Significance Test for Linear Regression
Assume that the error term ϵ in the linear regression model is independent of x, and is normally distributed, with zero mean and constant variance. We can decide whether there is any significant relationship between x and y by testing the null hypothesis that β = 0.
Problem
Decide whether there is a significant relationship between the variables in the linear regression model of the data set faithful at .05 significance level.
Solution
We apply the lm function to a formula that describes the variable eruptions by the variable waiting, and save the linear regression model in a new variable eruption.lm.
Then we print out the F-statistics of the significance test with the summary function.
Call:
lm(formula = eruptions ~ waiting, data = faithful)
Residuals:
Min 1Q Median 3Q Max
-1.2992 -0.3769 0.0351 0.3491 1.1933
Coefficients:
Estimate Std.

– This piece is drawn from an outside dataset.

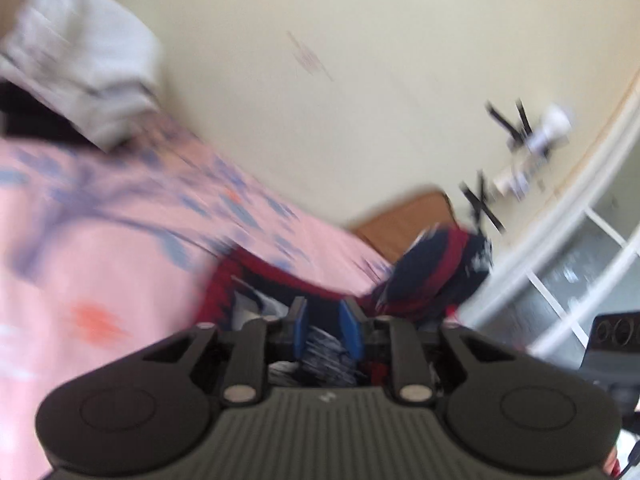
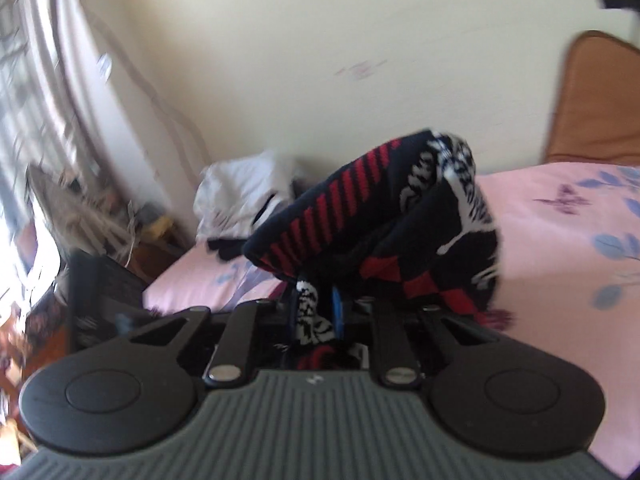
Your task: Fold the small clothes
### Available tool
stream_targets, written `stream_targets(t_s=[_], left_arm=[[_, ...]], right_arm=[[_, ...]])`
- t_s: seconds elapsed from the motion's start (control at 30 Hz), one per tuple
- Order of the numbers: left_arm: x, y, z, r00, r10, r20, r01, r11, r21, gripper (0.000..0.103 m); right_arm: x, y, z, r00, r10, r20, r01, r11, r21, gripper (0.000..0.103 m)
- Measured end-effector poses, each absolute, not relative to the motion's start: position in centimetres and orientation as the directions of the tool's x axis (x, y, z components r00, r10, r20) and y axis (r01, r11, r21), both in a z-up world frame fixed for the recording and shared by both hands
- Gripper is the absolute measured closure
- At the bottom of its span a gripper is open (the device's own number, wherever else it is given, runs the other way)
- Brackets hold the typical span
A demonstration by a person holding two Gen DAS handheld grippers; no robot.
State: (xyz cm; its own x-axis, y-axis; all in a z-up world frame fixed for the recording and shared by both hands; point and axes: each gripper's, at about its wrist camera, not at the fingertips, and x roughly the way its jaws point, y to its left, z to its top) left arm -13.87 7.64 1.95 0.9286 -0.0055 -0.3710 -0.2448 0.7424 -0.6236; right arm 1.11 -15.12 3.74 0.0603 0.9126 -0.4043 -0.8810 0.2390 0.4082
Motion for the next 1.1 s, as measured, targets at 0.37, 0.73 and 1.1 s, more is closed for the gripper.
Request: stream_targets(t_s=[0.37, 0.73, 1.1], left_arm=[[-16.0, 9.0, 2.0, 0.938, 0.028, -0.347, -0.253, 0.737, -0.626, 0.076], [-13.4, 0.9, 2.5, 0.916, -0.047, -0.399, -0.16, 0.868, -0.469, 0.02], [-17.6, 2.7, 2.3, 0.882, 0.081, -0.464, -0.284, 0.877, -0.387, 0.094]], right_arm=[[1.4, -8.9, -1.6, -0.11, 0.855, -0.507, -0.881, 0.152, 0.448, 0.084], [4.3, -20.8, 6.0, 0.118, 0.942, -0.314, -0.939, 0.208, 0.273, 0.054], [4.7, -7.1, 2.9, 0.115, 0.879, -0.463, -0.98, 0.178, 0.094, 0.065]])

Error t value Pr(>|t|)
(Intercept) -1.87402 0.16014 -11.7 <2e-16 ***
waiting 0.07563 0.00222 34.1 <2e-16 ***
---
Signif. codes: 0 ’***’ 0.001 ’**’ 0.01 ’*’ 0.05 ’.’ 0.1 ’ ’ 1
Residual standard error: 0.497 on 270 degrees of freedom
Multiple R-squared: 0.811, Adjusted R-squared: 0.811
F-statistic: 1.16e+03 on 1 and 270 DF, p-value: <2e-16
Answer
As the p-value is much less than 0.05, we reject the null hypothesis that β = 0. Hence there is a significant relationship between the variables in the linear regression model of the data set faithful.
Note
Further detail of the summary function for linear regression model can be found in the R documentation.